Try it » Can you pull out each line of the data below that includes the word "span"?

Data excerpt »
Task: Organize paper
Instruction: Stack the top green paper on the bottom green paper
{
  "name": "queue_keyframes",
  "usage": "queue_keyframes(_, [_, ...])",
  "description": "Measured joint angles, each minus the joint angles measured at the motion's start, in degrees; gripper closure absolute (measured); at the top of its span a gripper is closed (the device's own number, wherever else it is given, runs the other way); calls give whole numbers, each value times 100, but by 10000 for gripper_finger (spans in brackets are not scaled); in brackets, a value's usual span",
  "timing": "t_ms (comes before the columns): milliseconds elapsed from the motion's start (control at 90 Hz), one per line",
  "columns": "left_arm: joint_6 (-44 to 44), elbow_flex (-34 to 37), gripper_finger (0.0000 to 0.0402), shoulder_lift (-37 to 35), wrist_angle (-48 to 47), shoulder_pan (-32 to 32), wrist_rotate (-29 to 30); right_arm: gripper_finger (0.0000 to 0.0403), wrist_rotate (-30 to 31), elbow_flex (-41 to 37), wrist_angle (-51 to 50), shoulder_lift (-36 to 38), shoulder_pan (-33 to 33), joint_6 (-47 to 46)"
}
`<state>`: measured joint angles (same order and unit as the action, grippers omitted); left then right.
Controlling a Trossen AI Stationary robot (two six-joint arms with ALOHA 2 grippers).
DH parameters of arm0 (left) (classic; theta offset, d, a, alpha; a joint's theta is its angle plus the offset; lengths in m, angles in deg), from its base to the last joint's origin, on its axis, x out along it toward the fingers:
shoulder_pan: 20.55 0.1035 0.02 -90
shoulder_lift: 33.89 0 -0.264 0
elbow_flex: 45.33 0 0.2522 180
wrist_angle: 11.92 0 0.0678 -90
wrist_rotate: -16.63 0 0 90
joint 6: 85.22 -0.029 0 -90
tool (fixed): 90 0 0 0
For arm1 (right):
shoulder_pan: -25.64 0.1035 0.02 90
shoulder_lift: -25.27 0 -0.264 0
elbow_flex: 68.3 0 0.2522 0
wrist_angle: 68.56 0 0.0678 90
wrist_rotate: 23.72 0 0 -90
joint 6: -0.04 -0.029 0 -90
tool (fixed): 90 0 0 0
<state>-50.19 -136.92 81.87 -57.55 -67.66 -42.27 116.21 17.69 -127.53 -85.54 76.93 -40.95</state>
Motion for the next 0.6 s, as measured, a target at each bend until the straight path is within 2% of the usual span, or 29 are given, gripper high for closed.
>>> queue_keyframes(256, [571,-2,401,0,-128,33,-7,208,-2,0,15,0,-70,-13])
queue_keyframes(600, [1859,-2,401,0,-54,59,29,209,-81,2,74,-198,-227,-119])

Solution to this task »
  "description": "Measured joint angles, each minus the joint angles measured at the motion's start, in degrees; gripper closure absolute (measured); at the top of its span a gripper is closed (the device's own number, wherever else it is given, runs the other way); calls give whole numbers, each value times 100, but by 10000 for gripper_finger (spans in brackets are not scaled); in brackets, a value's usual span",
Motion for the next 0.6 s, as measured, a target at each bend until the straight path is within 2% of the usual span, or 29 are given, gripper high for closed.

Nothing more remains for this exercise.